We looked at his nose and felt that we must be careful before we suggested to our learned friend Dr. —— to put his manuscript into the hands of Mr. Julius Mackenzie. If it had been a printed book the attempt might have been made without much hazard, but our friend’s work, which was elaborate, and very learned, had not yet reached the honours of the printing-house. We had had our own doubts whether it might ever assume the form of a real book; but our friend, who was a wealthy as well as a learned man, was, as yet, very determined. He desired, at any rate, that the thing should be perfected, and his publisher had therefore come to us offering £25 for the codification and index.

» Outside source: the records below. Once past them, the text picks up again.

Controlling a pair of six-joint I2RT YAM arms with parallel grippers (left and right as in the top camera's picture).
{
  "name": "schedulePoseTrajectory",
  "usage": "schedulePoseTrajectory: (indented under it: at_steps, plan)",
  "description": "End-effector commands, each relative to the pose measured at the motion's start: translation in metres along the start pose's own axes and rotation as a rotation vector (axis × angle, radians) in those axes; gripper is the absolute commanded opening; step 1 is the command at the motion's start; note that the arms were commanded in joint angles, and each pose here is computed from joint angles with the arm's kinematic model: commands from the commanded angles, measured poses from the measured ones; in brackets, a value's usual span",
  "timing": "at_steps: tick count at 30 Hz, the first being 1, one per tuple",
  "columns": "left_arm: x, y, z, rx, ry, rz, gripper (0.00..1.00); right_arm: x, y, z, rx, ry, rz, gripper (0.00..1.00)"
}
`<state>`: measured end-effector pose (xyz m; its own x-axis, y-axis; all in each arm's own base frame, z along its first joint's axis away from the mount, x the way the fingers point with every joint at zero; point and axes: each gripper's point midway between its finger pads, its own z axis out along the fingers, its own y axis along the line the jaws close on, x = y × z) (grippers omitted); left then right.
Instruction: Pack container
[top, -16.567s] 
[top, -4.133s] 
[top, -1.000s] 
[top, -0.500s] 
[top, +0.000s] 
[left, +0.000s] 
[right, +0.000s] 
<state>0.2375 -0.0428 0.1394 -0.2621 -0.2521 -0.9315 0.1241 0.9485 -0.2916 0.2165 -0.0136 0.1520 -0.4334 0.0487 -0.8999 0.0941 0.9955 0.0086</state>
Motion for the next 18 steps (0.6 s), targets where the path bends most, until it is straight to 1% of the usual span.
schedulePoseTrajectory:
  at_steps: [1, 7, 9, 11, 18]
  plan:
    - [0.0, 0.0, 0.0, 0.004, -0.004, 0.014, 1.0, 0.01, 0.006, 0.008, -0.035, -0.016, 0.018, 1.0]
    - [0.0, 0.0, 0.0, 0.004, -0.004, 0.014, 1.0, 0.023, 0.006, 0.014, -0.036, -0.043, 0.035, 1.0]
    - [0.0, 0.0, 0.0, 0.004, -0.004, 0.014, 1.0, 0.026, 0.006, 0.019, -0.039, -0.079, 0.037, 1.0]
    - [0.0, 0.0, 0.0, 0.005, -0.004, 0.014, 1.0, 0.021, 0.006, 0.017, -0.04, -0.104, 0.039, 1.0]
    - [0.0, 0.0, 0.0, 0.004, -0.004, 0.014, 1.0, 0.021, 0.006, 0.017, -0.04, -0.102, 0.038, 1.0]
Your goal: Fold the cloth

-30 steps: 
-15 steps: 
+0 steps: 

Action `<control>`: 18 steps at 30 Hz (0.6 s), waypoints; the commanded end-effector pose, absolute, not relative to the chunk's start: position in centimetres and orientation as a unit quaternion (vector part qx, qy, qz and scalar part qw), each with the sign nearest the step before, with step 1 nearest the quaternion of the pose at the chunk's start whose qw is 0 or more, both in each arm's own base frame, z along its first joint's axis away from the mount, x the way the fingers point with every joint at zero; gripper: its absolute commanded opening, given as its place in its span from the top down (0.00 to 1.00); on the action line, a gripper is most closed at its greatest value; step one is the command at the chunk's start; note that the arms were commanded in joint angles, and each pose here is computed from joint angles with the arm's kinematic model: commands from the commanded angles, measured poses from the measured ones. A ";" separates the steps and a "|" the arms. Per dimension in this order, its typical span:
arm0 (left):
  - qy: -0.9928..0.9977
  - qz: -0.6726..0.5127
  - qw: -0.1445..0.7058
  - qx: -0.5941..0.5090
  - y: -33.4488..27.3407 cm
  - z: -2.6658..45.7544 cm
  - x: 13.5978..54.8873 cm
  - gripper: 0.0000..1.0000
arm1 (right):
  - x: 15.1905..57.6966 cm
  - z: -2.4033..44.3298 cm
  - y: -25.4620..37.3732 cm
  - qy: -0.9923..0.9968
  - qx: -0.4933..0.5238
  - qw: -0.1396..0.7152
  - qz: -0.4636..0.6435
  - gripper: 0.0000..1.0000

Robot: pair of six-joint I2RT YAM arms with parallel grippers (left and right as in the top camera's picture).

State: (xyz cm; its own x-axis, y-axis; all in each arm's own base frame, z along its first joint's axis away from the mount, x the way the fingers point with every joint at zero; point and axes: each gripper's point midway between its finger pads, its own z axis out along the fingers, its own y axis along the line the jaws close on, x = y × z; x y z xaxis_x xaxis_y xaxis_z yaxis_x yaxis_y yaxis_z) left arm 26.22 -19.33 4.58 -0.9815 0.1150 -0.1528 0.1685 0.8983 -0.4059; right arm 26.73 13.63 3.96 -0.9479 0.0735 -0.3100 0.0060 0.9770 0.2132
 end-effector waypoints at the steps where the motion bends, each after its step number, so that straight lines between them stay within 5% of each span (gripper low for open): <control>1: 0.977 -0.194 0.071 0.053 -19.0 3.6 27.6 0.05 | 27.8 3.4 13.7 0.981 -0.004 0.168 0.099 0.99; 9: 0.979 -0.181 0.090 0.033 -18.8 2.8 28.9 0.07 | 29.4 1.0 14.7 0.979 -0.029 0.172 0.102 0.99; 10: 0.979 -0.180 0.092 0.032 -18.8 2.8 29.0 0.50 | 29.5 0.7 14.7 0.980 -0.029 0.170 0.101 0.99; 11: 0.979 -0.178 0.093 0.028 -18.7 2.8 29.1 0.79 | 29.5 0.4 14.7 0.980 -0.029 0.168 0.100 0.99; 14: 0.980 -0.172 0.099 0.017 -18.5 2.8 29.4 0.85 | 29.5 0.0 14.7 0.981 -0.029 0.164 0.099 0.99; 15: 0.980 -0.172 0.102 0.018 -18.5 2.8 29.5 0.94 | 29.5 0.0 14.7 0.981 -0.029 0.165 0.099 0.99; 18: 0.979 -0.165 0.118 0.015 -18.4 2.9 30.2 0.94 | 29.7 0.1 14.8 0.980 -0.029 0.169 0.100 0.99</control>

Were anything other than good to befall his manuscript, his lamentations would be loud, not on his own score,—but on behalf of learning in general. It behoved us therefore to be cautious. We pretended to read the letter again, in order that we might gain time for a decision, for we were greatly frightened by that gleaming nose.

Let the reader understand that the nose was by no means Bardolphian. If we have read Shakespeare aright Bardolph’s nose was a thing of terror from its size as well as its hue. It was a mighty vat, into which had ascended all the divinest particles distilled from the cellars of the hostelrie in Eastcheap. Such at least is the idea which stage representations have left upon all our minds. But the nose now before us was a well-formed nose, would have been a commanding nose,—for the power of command shows itself much in the nasal organ,—had it not been for its colour. While we were thinking of this, and doubting much as to our friend’s manuscript, Mr. Mackenzie interrupted us. “You think I am a drunkard,” said he. The man’s mother-wit had enabled him to read our inmost thoughts.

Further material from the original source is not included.